* **AIM OF THE EXERCISE**:
Which lines of the entries below contain the string "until"? Copy each one.

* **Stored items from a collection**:
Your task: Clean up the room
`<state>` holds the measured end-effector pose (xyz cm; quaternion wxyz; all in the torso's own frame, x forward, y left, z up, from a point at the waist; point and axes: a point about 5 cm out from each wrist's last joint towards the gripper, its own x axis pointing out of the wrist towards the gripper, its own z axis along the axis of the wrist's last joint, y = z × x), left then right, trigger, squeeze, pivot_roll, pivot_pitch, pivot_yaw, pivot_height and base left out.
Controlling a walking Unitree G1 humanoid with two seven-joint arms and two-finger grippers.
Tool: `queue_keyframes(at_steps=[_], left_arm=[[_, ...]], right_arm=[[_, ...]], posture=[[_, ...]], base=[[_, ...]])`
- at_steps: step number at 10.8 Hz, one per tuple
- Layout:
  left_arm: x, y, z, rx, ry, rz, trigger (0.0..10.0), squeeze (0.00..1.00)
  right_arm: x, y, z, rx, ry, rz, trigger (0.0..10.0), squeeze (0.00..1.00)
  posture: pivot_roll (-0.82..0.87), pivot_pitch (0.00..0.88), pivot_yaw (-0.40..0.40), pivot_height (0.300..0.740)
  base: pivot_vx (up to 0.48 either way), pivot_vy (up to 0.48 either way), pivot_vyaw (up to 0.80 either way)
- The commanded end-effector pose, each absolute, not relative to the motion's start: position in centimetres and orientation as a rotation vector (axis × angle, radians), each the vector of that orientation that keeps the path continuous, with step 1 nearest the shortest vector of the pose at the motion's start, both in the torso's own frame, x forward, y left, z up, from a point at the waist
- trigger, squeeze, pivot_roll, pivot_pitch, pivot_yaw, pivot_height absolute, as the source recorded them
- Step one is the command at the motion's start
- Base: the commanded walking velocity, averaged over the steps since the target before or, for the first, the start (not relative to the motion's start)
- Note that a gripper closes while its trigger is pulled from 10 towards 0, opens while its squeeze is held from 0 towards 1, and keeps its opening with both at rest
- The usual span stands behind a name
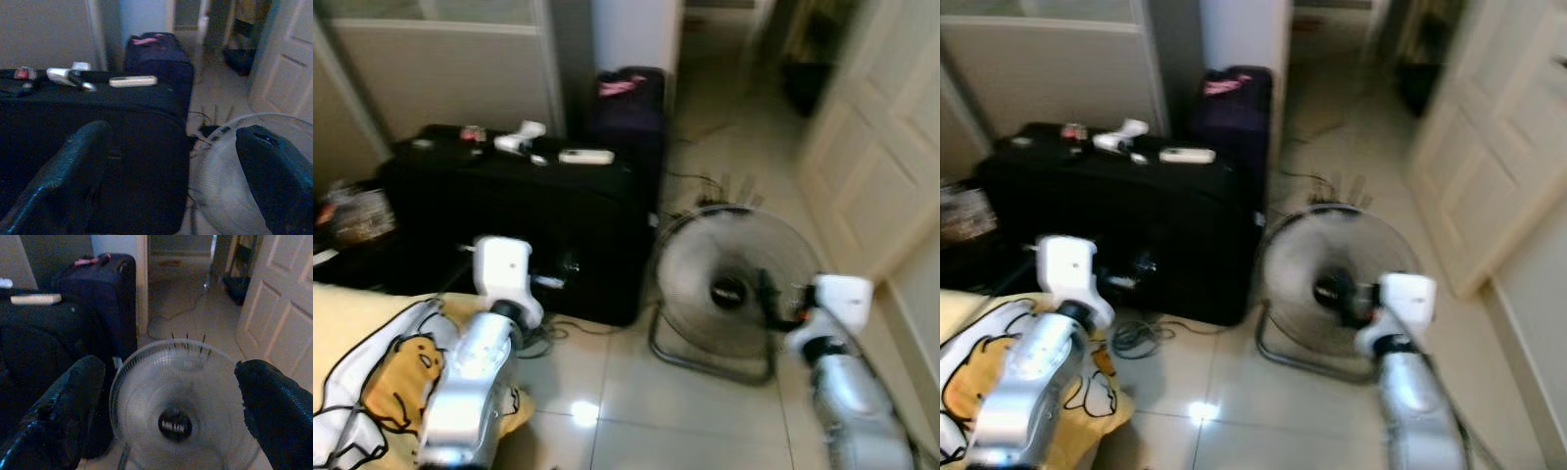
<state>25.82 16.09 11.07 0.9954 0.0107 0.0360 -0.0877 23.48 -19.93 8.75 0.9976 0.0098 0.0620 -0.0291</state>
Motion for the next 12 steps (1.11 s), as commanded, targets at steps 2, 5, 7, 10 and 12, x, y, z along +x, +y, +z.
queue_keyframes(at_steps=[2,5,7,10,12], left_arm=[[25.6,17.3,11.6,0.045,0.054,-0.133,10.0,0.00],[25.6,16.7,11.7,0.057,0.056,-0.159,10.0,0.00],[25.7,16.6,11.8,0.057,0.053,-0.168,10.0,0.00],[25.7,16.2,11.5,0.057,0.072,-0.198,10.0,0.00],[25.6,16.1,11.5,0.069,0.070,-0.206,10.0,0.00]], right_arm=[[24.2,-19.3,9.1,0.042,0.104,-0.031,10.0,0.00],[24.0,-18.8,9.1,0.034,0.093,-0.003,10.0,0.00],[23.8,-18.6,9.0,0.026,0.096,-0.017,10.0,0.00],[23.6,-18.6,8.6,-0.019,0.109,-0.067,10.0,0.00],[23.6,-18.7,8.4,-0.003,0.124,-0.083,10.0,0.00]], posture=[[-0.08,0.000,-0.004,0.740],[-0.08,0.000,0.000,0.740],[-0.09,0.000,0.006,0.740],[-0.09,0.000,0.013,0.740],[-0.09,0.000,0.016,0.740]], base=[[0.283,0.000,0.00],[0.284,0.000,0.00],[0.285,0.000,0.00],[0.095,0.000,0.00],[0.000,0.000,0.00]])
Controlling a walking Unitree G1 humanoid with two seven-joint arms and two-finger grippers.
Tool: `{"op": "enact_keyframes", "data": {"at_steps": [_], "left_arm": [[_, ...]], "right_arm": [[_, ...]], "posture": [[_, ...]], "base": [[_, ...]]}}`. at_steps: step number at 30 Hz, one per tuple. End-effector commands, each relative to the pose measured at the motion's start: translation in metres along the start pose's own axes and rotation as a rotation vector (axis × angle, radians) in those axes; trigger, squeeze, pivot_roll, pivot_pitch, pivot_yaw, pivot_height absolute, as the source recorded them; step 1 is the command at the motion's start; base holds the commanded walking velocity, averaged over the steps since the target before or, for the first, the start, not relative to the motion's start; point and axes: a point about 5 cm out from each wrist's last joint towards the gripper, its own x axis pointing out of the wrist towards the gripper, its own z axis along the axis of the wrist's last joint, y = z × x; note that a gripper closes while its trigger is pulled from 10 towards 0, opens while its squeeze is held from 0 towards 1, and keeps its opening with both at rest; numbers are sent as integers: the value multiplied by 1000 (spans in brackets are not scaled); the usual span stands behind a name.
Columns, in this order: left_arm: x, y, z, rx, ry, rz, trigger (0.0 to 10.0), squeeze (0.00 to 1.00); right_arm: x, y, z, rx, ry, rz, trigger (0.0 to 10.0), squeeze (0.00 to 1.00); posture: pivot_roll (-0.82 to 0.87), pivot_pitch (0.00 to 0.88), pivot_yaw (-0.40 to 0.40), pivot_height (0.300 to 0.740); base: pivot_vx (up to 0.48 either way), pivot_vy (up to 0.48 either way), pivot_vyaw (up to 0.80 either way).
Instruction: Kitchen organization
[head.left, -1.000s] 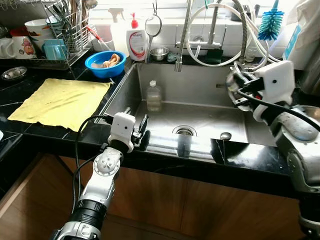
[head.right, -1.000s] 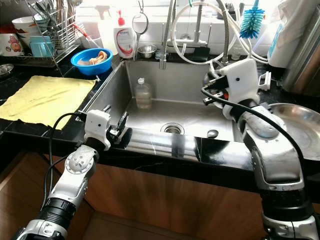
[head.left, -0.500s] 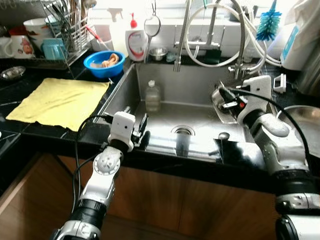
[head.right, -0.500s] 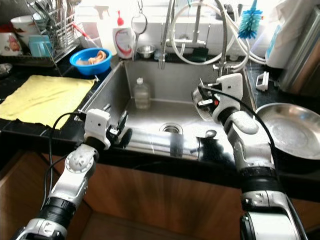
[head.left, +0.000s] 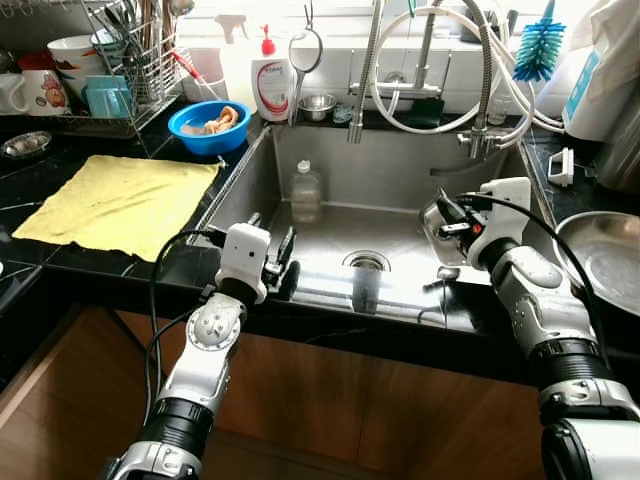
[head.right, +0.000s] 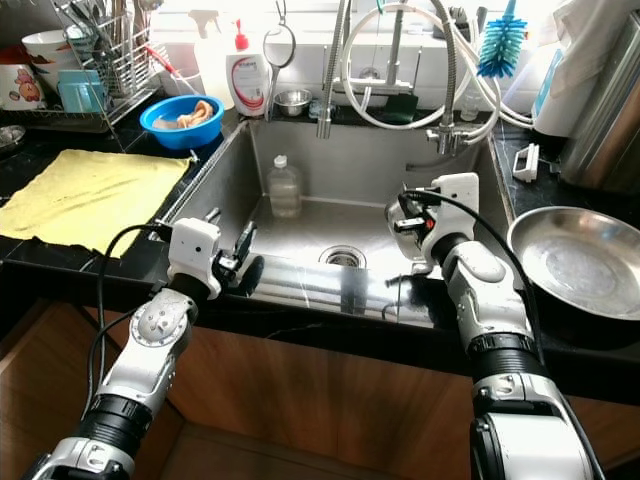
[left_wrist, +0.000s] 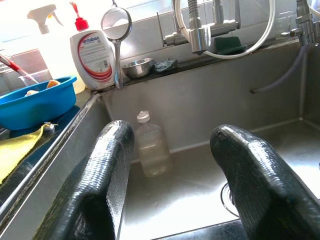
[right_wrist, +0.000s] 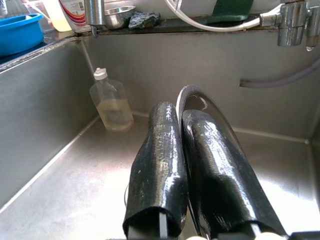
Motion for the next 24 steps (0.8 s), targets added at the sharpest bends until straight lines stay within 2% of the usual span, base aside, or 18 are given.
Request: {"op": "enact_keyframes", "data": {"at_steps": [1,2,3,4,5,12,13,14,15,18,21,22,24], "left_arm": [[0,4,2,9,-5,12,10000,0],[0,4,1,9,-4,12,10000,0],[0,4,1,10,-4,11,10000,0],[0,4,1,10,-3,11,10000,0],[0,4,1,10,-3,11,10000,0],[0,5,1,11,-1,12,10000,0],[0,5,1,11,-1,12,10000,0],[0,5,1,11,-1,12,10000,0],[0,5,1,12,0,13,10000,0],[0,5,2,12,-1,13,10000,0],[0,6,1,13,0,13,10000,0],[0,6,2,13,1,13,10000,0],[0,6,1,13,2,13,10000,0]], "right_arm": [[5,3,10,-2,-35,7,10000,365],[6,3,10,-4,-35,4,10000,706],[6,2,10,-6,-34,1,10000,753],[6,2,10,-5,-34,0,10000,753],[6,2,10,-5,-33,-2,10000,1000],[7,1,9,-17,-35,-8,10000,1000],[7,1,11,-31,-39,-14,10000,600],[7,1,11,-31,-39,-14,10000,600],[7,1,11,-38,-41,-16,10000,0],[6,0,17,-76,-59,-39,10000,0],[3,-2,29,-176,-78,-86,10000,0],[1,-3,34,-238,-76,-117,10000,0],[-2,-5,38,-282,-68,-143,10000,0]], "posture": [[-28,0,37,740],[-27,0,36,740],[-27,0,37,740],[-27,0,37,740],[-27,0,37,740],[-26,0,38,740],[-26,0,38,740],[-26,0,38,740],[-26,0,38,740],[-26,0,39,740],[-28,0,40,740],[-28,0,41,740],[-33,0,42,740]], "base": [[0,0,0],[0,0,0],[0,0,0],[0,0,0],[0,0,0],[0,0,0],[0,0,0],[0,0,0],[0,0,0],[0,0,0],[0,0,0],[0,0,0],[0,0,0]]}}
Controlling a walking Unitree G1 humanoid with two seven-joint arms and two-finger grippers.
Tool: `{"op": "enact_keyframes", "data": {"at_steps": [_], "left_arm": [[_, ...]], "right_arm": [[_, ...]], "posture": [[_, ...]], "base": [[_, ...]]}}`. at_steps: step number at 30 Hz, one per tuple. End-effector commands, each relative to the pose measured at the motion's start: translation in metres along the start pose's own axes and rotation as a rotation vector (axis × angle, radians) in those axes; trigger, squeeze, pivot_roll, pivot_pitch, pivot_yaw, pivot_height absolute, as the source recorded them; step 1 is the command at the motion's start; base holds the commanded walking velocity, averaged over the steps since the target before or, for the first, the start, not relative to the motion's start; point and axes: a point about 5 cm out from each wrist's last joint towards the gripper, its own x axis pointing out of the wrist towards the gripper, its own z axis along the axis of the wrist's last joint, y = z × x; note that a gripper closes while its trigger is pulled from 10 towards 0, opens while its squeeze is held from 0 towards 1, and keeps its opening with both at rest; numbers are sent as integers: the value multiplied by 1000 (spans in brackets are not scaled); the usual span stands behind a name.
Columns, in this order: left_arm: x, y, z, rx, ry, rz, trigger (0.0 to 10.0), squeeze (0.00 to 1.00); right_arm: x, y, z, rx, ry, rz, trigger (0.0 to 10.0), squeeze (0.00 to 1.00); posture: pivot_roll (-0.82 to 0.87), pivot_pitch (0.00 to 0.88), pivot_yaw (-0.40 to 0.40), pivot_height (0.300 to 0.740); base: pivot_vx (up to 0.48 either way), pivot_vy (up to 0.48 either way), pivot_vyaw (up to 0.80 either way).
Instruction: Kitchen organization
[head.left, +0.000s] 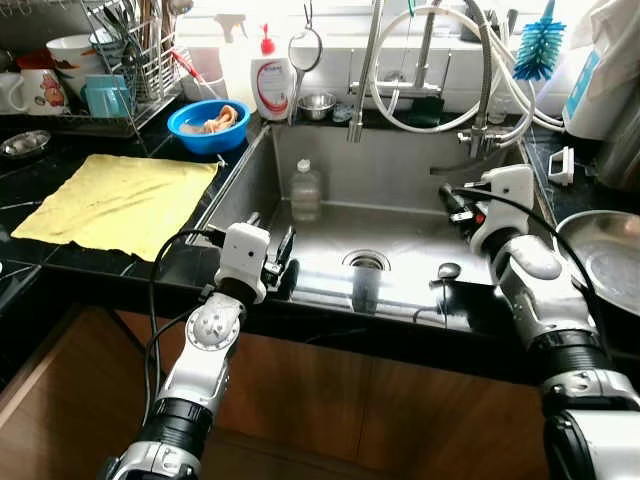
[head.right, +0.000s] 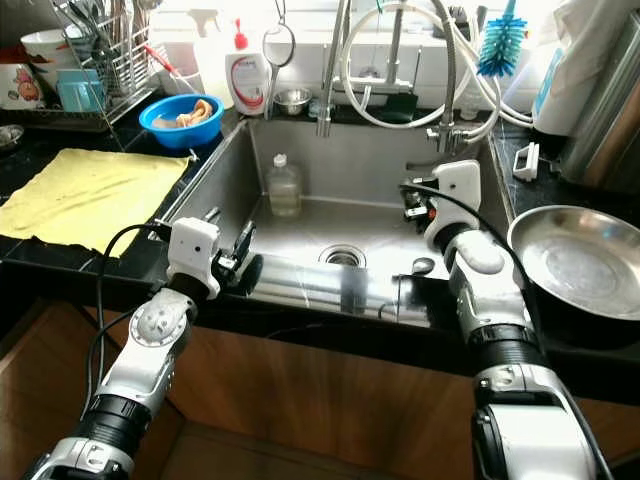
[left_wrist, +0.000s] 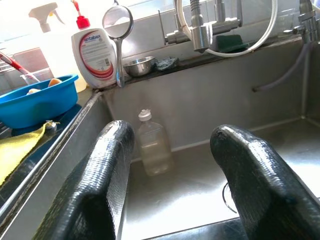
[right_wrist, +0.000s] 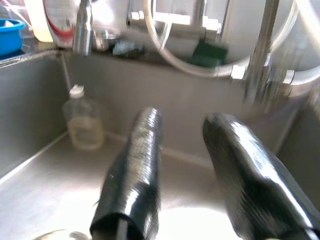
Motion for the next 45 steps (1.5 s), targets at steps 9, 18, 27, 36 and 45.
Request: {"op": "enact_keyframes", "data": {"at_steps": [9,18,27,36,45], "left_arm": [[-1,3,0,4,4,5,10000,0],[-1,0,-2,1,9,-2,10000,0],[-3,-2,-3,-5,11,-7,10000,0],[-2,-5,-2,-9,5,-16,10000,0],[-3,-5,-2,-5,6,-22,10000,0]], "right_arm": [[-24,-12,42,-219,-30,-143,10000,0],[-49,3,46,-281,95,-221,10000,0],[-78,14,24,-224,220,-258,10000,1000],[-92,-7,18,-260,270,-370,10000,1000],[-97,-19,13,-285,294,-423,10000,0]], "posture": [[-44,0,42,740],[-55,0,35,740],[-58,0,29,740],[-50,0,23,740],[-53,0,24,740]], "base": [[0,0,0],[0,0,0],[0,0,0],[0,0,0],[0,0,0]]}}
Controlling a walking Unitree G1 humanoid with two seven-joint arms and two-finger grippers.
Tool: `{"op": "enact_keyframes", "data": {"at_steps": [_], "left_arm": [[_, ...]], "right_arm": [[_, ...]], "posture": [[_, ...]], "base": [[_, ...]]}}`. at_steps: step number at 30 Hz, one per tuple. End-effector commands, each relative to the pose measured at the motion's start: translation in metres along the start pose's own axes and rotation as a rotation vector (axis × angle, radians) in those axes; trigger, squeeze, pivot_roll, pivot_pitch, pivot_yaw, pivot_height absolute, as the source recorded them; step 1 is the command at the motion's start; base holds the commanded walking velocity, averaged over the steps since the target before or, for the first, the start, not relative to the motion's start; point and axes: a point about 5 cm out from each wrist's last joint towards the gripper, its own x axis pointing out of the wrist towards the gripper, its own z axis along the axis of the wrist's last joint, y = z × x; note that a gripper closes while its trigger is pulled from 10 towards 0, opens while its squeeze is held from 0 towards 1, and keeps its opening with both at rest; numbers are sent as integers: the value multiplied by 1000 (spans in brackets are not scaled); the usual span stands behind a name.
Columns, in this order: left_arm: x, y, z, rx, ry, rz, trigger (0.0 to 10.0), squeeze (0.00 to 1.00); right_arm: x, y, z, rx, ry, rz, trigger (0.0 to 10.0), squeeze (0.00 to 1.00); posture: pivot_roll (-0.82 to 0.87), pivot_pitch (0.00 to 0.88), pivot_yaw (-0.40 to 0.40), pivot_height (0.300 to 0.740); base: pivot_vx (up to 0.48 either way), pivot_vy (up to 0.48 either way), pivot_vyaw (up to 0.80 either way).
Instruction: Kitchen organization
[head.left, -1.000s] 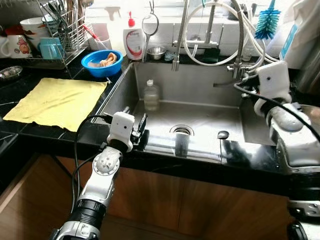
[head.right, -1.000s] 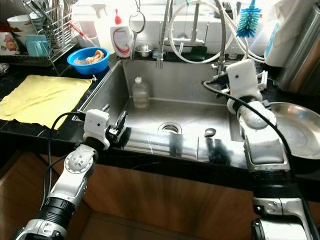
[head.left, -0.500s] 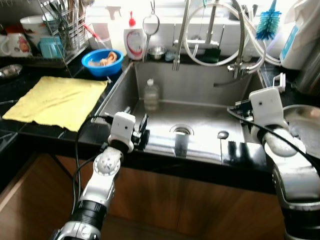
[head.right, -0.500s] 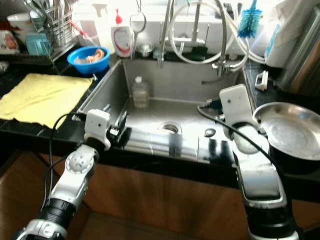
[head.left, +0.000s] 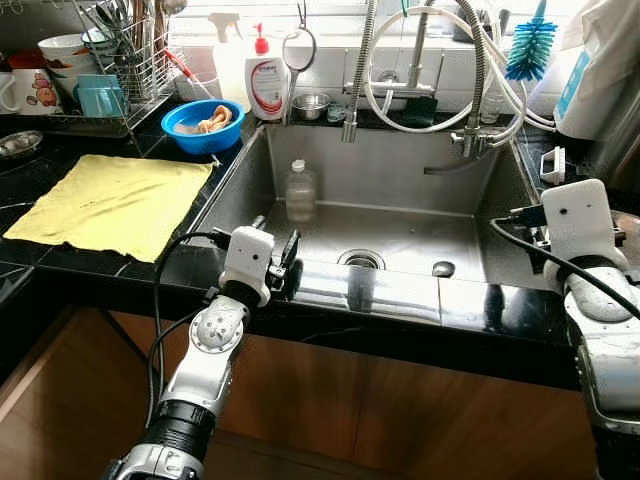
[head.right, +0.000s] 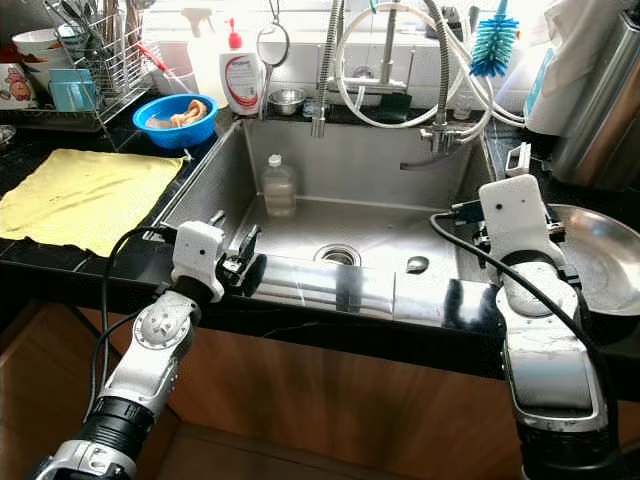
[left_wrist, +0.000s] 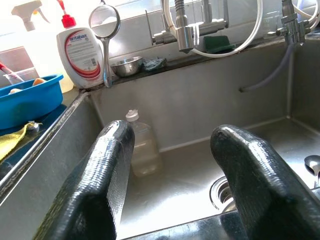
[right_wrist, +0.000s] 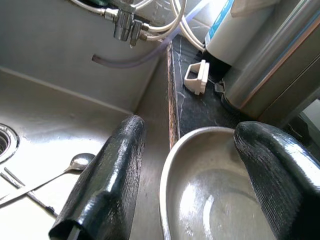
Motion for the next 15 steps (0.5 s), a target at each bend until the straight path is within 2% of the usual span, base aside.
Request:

* **FINAL ANSWER**:
Motion for the next 24 steps (0.8 s), targets added at the sharpest bends until straight lines stay within 2% of the usual span, base aside, or 18 are given.
Motion for the next 15 steps (0.5 s), a target at each bend until the straight path is within 2% of the usual span, base aside.

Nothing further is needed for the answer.